Anyway, that settles it: Biden is now a third-place candidate. Isn’t he? Not yet, says WaPo:
Uncle Joe’s hanging steady at around 30 percent? And … Bernie, who’s had a terrible round of polling lately, is suddenly up above 20 percent while Harris is still flagging at 11? That seems not so plausible either.
Maybe YouGov can solve this conundrum for us. This seems plausible: Biden 21, Warren 18, Harris 13, Sanders 10. It’s hard to believe one good debate vaulted Harris past Warren instantly, as the latter had been rising for months. But it seems perfectly believable that, between Harris’s big night and Warren having gradually supplanted Sanders as the progressive favorite, the top three are now Biden, Warren, and Harris in that order but crowded close enough together that the next debate will probably decide who the frontrunner is. Just too many soft Uncle Joe supporters out there clinging to him for reasons of basic familiarity to have much faith in him right now.

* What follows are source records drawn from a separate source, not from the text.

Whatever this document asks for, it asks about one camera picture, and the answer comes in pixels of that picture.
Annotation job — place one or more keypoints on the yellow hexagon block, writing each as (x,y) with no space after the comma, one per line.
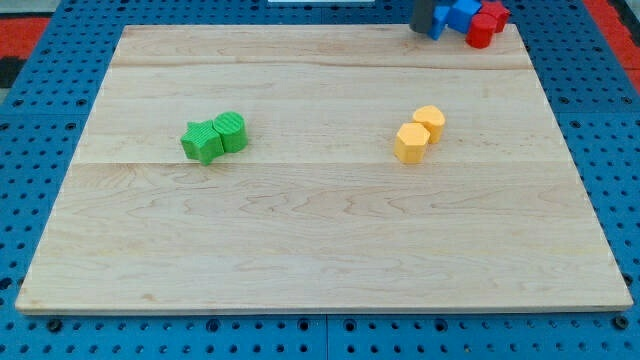
(410,144)

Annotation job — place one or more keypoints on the wooden board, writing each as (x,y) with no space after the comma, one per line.
(316,214)

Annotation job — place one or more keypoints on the green cylinder block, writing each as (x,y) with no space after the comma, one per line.
(231,128)

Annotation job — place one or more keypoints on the green star block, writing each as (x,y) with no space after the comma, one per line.
(202,142)

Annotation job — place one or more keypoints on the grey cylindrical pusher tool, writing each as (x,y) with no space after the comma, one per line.
(421,19)

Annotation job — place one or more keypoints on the blue cube block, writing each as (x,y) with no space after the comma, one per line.
(461,13)

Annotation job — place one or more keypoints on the red cylinder block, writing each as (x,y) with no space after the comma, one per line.
(481,30)

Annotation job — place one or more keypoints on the red star block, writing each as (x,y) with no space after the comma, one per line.
(497,10)

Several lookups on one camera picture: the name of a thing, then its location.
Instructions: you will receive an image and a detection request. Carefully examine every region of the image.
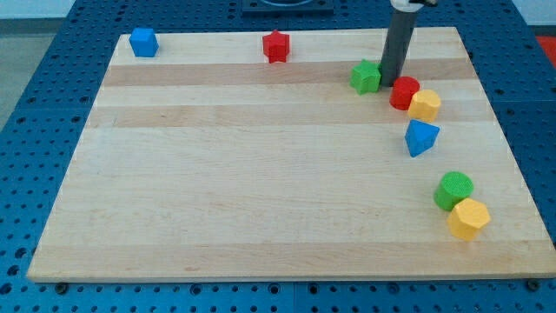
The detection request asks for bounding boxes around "red star block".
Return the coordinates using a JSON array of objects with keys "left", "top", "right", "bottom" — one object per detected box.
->
[{"left": 262, "top": 30, "right": 290, "bottom": 63}]

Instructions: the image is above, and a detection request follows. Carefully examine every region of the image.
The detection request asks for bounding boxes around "blue cube block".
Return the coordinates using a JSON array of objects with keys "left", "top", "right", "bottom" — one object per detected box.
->
[{"left": 129, "top": 28, "right": 159, "bottom": 57}]

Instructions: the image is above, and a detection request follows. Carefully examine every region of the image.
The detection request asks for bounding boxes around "blue triangle block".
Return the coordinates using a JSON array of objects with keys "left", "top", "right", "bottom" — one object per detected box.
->
[{"left": 405, "top": 119, "right": 440, "bottom": 157}]

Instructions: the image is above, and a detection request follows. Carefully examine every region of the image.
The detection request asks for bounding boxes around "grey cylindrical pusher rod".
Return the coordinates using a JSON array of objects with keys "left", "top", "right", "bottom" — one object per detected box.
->
[{"left": 381, "top": 9, "right": 418, "bottom": 87}]

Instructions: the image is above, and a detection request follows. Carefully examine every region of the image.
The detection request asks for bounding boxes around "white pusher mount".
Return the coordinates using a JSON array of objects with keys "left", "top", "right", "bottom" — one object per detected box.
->
[{"left": 390, "top": 0, "right": 438, "bottom": 12}]

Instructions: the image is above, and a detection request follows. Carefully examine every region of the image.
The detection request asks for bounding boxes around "wooden board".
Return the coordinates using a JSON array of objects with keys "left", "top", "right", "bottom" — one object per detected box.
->
[{"left": 27, "top": 27, "right": 555, "bottom": 283}]

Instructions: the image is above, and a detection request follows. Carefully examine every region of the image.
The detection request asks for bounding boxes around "red cylinder block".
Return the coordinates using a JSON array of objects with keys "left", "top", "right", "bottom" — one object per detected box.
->
[{"left": 389, "top": 77, "right": 420, "bottom": 110}]

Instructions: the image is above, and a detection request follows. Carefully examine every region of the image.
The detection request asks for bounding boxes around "yellow hexagon block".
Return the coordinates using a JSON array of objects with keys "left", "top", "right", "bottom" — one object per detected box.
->
[{"left": 447, "top": 197, "right": 491, "bottom": 242}]

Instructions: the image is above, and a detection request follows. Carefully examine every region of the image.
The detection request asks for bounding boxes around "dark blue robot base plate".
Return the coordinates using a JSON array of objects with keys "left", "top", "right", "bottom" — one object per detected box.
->
[{"left": 240, "top": 0, "right": 334, "bottom": 16}]

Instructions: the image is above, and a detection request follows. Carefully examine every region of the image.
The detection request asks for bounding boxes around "green cylinder block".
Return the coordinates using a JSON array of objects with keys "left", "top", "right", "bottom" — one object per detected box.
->
[{"left": 434, "top": 171, "right": 474, "bottom": 211}]

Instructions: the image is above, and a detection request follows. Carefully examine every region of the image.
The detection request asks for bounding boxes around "green star block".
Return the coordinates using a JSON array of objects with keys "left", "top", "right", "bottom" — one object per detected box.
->
[{"left": 349, "top": 59, "right": 381, "bottom": 95}]

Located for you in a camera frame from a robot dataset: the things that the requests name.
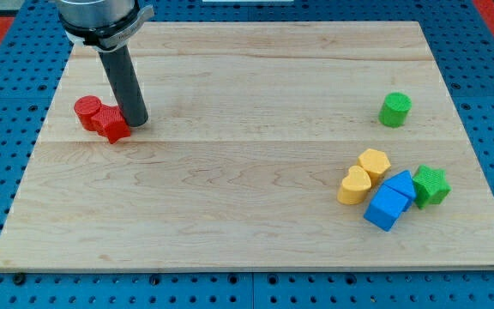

One more tidbit for you, from yet another poll released today: Reuters finds that Biden’s support among black voters has been cut in half, dropping from 40 percent or so before the debate to roughly 20 percent now. As Dave Weigel said yesterday, a single-digit lead among black voters isn’t nearly enough for that group to be a “firewall” for Biden against Harris. He needs landslide margins among black voters to hedge against the margins Harris will enjoy among younger voters. If the two remain at rough parity among black Democrats, he’s done.